## [Exercise prompt]
Only the lines from the top of the listing below to the line that has "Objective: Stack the" should be echoed, with both ends kept and pictures left out.

## [Source information]
━━━━━━
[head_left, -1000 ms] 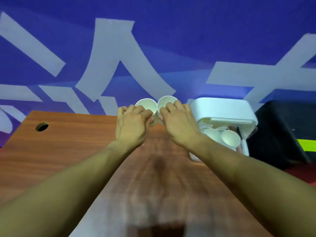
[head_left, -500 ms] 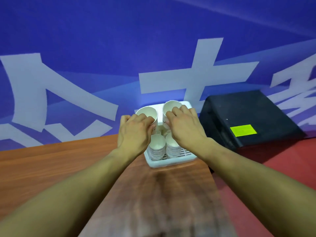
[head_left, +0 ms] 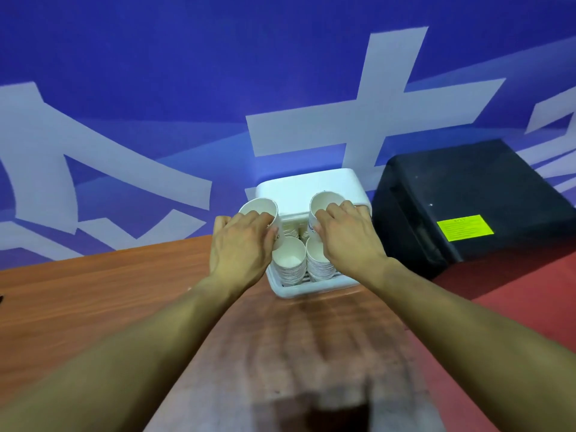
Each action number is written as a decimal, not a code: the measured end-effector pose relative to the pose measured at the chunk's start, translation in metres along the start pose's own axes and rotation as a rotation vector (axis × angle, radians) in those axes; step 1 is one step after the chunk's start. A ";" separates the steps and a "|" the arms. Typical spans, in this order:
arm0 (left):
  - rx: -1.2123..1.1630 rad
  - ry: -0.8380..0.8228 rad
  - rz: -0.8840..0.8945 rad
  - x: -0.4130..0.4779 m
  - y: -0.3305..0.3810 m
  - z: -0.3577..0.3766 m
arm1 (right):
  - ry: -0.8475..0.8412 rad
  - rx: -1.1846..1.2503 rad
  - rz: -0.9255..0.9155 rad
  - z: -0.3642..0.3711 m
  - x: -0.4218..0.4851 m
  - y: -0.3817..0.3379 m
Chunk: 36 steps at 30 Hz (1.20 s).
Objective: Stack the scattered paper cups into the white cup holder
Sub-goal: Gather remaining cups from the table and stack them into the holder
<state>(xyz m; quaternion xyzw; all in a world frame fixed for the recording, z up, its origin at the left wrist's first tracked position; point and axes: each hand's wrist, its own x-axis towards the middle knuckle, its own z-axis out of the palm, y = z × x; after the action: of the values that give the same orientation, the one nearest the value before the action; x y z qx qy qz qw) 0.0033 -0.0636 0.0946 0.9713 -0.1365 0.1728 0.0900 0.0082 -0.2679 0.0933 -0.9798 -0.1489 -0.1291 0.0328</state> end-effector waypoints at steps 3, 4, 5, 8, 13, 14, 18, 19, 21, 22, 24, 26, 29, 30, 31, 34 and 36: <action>-0.012 0.002 -0.024 -0.003 -0.007 0.004 | -0.007 -0.015 -0.009 0.011 -0.002 -0.004; -0.015 0.009 -0.025 -0.004 -0.009 0.005 | -0.016 -0.021 -0.011 0.016 -0.003 -0.004; -0.017 0.016 -0.025 -0.006 -0.010 0.006 | -0.036 -0.029 -0.014 0.021 -0.006 -0.003; -0.015 0.020 -0.025 -0.010 -0.012 0.009 | -0.130 -0.059 -0.004 0.041 -0.013 -0.001; -0.011 -0.020 -0.008 -0.012 -0.008 0.015 | -0.280 -0.029 -0.007 0.060 -0.022 0.004; -0.015 -0.027 -0.001 -0.011 -0.006 0.016 | -0.277 -0.022 -0.017 0.062 -0.024 0.005; -0.033 -0.054 0.024 -0.011 0.001 0.021 | -0.395 0.037 0.024 0.070 -0.029 0.004; -0.042 -0.058 0.027 -0.010 0.002 0.022 | -0.411 0.040 0.034 0.072 -0.030 0.004; -0.060 -0.065 0.030 -0.011 0.005 0.027 | -0.420 0.047 0.039 0.077 -0.029 0.003; -0.070 -0.064 0.031 -0.011 0.007 0.029 | -0.426 0.047 0.041 0.078 -0.028 0.001; -0.084 -0.054 0.030 -0.012 0.009 0.031 | -0.427 0.044 0.049 0.081 -0.025 -0.002; -0.086 -0.044 0.032 -0.013 0.011 0.033 | -0.423 0.042 0.059 0.082 -0.024 -0.006; -0.062 -0.037 0.086 -0.015 0.015 0.036 | -0.412 0.057 0.071 0.083 -0.024 -0.007; -0.045 -0.036 0.117 -0.016 0.017 0.038 | -0.408 0.066 0.075 0.082 -0.024 -0.007; -0.025 -0.034 0.146 -0.017 0.019 0.040 | -0.404 0.072 0.076 0.082 -0.024 -0.007; 0.015 -0.041 0.159 -0.021 0.020 0.049 | -0.397 0.080 0.069 0.081 -0.026 -0.006; 0.010 -0.069 0.116 -0.025 0.018 0.057 | -0.395 0.090 0.073 0.081 -0.026 -0.007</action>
<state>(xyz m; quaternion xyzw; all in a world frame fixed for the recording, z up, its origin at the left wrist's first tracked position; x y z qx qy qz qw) -0.0065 -0.0877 0.0352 0.9676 -0.1946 0.1446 0.0704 0.0020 -0.2604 0.0081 -0.9884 -0.1227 0.0739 0.0515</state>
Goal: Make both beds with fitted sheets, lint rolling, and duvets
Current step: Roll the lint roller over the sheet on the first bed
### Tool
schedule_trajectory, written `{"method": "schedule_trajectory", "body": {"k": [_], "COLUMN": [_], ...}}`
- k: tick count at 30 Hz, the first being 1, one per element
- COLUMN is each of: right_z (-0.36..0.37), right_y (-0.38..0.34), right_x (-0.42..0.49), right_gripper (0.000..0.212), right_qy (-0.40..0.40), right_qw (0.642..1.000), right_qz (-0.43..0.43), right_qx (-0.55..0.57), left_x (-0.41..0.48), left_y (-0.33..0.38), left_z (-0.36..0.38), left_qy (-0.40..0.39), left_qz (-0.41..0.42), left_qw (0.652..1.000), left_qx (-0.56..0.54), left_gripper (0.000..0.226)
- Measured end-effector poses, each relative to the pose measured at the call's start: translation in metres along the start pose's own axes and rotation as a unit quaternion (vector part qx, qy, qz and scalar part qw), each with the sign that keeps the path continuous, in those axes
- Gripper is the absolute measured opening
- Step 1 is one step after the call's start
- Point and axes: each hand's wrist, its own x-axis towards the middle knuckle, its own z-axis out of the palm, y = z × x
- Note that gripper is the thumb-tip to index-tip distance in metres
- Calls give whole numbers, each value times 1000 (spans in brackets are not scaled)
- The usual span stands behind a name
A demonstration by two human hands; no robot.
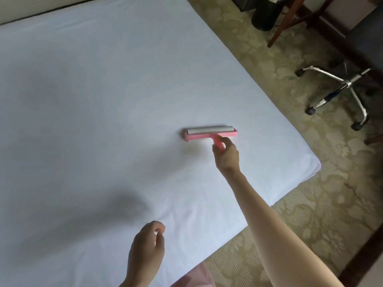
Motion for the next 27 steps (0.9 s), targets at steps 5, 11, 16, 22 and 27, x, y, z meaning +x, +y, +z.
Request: {"method": "schedule_trajectory", "body": {"k": [5, 11, 16, 22, 27], "right_z": [-24, -73, -139, -215, -269], "right_y": [40, 58, 41, 43, 57], "right_x": [-90, -176, -244, -279, -270], "right_gripper": [26, 20, 17, 37, 45], "right_qy": [-23, 9, 60, 95, 155], "right_qw": [999, 998, 987, 986, 970], "right_qz": [31, 56, 54, 70, 125], "right_qx": [-28, 32, 141, 116, 143], "left_x": [-6, -38, -89, -123, -118], "left_y": [15, 33, 52, 87, 153], "left_z": [-18, -39, -59, -68, -38], "left_qy": [14, 21, 5, -9, -34], "left_qz": [31, 56, 68, 88, 110], "left_qw": [999, 998, 998, 995, 990], "left_qx": [6, -6, 2, 46, 87], "left_gripper": [25, 24, 25, 20, 17]}}
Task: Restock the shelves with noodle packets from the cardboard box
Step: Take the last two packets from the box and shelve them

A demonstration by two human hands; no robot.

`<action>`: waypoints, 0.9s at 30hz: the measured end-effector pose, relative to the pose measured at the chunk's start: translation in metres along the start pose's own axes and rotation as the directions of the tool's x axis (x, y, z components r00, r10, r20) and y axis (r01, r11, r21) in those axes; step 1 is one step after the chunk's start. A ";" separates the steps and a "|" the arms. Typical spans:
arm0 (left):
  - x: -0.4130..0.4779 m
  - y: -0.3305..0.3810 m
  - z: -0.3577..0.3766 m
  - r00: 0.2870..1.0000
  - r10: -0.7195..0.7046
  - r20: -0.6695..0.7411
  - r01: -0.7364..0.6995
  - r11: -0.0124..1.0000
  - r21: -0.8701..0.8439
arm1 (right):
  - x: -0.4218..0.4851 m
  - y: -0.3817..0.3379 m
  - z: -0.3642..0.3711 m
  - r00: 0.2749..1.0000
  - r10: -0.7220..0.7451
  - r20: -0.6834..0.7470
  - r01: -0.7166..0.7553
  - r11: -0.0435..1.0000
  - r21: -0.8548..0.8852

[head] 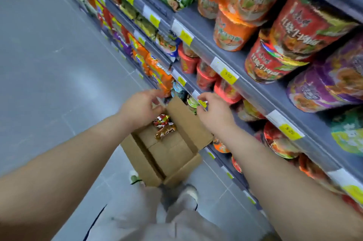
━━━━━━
## [Exercise output]
[head_left, -1000 ms] 
[head_left, -500 ms] 
[head_left, +0 ms] 
Each action number is written as a decimal, not a code: the measured end-effector pose relative to the pose measured at the chunk's start, translation in metres along the start pose's own axes and rotation as a rotation vector (axis × angle, radians) in those axes; step 1 is one step after the chunk's start. A ";" separates the steps and a "|" the arms. Typical spans, in this order:
arm0 (left):
  - rx: -1.2123..1.1630 rad
  - ry: -0.8380..0.8228 rad
  - rz: -0.8840..0.8945 rad
  - x: -0.4130..0.4779 m
  - y: -0.3305..0.3810 m
  - z: -0.3577..0.3766 m
arm1 (right):
  - ry: -0.8475..0.8412 rad
  - rx: -1.1846..1.2503 rad
  - rz: -0.9255..0.9155 rad
  - z: -0.3642..0.3711 m
  - x: -0.4218..0.4851 m
  - y: -0.3817..0.3379 m
Chunk: 36 steps at 30 Hz (1.20 s).
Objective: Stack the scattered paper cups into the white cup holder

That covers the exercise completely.